Thanks MrP. I'm glad to hear your positive changes have been paying off, that's where I want to be in a few months as well. Keep it up!
I spent Thanksgiving with my W's extended family as we do each year, primarily because I wanted to be with my kids and my FOO was away. No plans were made for Christmas until this past weekend when my wife asked if she could host her family at our house on Christmas Eve. I responded that it was fine with me and I hadn't discussed plans with my family yet. For the last 5-8 years our two extended families have always celebrated Christmas Eve together but that is not the plan now (just another example of the wide-ranging collateral damage of an A).
Bear with me while I think through this. Much of the DB approach for a H in my position revolves around taking away the support, familiarity, and overall presence of a husband - he wakes up to the reality of his stich, finds his b@lls and reasserts himself. This benefits the H because he regains a sense of himself, his self confidence, and his identity outside of the MR. It benefits the W because she gets a taste of life w/o the H and can decide if she truly wants out of the MR as her actions have suggested she does. Mix in time, patience, and consistency and eventually there is a resolution: D or R.

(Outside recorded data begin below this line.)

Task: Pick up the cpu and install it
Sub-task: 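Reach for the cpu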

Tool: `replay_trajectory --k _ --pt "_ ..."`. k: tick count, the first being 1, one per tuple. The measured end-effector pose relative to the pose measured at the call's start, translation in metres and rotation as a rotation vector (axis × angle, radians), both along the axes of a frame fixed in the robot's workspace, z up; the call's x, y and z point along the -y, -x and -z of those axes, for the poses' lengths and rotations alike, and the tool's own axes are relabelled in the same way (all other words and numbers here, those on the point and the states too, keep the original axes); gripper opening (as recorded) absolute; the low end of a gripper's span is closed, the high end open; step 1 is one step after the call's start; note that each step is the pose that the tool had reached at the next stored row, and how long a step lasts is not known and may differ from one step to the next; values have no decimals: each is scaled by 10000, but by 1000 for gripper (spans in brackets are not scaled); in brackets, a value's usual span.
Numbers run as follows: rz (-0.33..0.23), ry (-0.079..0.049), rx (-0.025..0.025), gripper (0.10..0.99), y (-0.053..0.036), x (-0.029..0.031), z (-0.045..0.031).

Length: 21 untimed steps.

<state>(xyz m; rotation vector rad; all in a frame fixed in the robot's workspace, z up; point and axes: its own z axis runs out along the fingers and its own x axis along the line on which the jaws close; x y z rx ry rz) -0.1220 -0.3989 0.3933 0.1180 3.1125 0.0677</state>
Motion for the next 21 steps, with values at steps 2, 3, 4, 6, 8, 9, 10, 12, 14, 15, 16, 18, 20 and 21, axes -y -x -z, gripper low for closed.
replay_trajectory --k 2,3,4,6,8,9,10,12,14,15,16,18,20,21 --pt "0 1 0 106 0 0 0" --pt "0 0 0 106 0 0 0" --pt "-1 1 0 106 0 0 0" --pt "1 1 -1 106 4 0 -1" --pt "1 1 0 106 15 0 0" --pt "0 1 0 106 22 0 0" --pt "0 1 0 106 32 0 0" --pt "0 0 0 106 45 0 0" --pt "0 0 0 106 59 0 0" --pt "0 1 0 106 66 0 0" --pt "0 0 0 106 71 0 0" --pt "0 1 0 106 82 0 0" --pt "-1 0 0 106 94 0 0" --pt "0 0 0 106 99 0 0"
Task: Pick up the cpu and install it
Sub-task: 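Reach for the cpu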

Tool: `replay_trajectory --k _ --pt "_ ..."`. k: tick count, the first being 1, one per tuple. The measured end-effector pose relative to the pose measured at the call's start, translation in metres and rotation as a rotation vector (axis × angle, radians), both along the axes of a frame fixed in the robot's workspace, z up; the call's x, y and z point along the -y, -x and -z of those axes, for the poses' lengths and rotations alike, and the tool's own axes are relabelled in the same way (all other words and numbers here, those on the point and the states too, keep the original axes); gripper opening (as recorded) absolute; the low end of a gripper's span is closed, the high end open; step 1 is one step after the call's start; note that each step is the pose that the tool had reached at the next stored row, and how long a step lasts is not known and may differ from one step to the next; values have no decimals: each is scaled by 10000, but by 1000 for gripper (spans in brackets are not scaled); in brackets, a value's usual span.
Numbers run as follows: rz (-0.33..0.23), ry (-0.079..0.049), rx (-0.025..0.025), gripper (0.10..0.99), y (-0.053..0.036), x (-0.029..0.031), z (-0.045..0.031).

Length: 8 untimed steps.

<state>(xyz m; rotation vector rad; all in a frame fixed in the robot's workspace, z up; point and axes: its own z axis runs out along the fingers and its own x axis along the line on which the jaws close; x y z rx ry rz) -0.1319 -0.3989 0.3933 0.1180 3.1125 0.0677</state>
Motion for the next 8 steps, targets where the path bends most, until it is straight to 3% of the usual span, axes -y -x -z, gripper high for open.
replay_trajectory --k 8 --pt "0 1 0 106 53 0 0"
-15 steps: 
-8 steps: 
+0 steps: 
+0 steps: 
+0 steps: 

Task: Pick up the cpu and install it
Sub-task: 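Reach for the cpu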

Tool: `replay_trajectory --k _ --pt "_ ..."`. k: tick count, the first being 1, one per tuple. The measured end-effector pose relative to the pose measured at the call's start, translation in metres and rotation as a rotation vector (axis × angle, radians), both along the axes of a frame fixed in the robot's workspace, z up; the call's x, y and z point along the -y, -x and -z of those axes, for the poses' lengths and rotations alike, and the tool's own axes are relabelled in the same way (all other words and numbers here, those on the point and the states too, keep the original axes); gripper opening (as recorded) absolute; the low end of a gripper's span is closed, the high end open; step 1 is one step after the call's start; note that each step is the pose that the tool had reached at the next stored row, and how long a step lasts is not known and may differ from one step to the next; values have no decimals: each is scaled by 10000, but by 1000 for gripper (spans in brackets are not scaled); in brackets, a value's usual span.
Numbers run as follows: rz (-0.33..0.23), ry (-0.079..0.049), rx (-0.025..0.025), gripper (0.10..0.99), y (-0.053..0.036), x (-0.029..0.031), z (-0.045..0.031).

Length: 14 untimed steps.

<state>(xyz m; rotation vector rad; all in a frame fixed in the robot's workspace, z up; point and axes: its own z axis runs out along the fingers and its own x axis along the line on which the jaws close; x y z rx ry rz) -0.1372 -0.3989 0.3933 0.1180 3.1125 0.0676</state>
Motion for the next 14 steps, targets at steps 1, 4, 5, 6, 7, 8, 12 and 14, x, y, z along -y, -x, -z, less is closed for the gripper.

Christmas is a special time and I want to be with my kids as much as possible. However I don't want to backslide and demonstrate to my wife that I am reliable plan B who will diligently BBQ prime rib and wash dishes while we entertain her family. It seems to be the obvious plan of action should be for me to spend Christmas eve w my family. My concern is that I articulate this to her in a way that does not seem sulky/butt hurt, but rather comes across as positive per the DB approach. But no matter how you slice it, there doesn't appear to be a way to say "I am not going to spend Christmas eve with you and your family" that doesn't sound vindictive.
Can anyone who has gone through something similar make suggestions as to how I approach this situation?